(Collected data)
——————

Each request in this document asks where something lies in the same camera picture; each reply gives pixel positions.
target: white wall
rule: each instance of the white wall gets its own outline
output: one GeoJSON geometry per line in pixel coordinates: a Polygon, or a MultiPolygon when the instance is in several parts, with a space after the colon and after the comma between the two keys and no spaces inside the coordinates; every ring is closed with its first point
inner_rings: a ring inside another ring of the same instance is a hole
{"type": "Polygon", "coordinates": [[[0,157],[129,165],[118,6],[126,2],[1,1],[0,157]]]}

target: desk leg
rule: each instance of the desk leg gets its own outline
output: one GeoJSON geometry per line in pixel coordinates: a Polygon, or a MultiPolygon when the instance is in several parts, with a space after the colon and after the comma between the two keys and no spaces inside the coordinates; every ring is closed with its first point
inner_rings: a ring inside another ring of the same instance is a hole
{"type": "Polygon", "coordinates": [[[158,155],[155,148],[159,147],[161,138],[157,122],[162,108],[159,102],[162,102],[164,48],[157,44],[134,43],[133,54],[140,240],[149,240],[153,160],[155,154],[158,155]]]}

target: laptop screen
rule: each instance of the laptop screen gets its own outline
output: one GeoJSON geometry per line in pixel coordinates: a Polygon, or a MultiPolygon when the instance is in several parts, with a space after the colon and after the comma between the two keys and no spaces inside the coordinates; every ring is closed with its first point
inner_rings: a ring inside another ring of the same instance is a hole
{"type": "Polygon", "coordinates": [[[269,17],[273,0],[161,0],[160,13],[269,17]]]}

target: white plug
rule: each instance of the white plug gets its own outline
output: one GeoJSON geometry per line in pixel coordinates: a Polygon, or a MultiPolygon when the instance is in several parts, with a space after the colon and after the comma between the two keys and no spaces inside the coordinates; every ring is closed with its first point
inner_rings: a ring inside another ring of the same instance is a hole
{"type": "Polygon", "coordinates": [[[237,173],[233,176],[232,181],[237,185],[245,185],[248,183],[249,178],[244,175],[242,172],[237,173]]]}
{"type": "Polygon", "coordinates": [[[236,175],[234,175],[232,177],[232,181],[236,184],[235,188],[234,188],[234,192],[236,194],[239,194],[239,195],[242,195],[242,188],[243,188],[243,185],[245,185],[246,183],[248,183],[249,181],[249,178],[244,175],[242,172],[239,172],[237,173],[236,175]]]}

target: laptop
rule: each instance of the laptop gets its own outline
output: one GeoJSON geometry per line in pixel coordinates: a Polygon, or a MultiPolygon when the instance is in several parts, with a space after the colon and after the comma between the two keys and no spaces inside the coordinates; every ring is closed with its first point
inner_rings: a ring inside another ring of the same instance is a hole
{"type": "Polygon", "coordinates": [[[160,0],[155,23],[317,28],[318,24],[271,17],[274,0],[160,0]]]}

——————

Copy exactly the lines above, starting at the opening line and finishing at the line in which "rule: each instance of the white plug" occurs.

Each request in this document asks where something lies in the same camera picture; each reply gives pixel positions.
target: white wall
rule: each instance of the white wall gets its own outline
output: one GeoJSON geometry per line in pixel coordinates: a Polygon, or a MultiPolygon when the instance is in several parts, with a space after the colon and after the comma between the two keys and no spaces inside the coordinates; every ring is closed with its first point
inner_rings: a ring inside another ring of the same instance is a hole
{"type": "Polygon", "coordinates": [[[0,157],[129,165],[118,6],[126,2],[1,1],[0,157]]]}

target: desk leg
rule: each instance of the desk leg gets its own outline
output: one GeoJSON geometry per line in pixel coordinates: a Polygon, or a MultiPolygon when the instance is in several parts, with a space after the colon and after the comma between the two keys and no spaces inside the coordinates; every ring is closed with its first point
inner_rings: a ring inside another ring of the same instance is a hole
{"type": "Polygon", "coordinates": [[[158,155],[155,148],[159,147],[161,138],[157,122],[162,108],[159,102],[162,102],[164,48],[157,44],[134,43],[133,54],[140,240],[149,240],[153,160],[155,154],[158,155]]]}

target: laptop screen
rule: each instance of the laptop screen gets its own outline
output: one GeoJSON geometry per line in pixel coordinates: a Polygon, or a MultiPolygon when the instance is in several parts, with a space after the colon and after the comma between the two keys and no spaces inside the coordinates; every ring is closed with its first point
inner_rings: a ring inside another ring of the same instance is a hole
{"type": "Polygon", "coordinates": [[[269,17],[273,0],[161,0],[160,13],[269,17]]]}

target: white plug
rule: each instance of the white plug gets its own outline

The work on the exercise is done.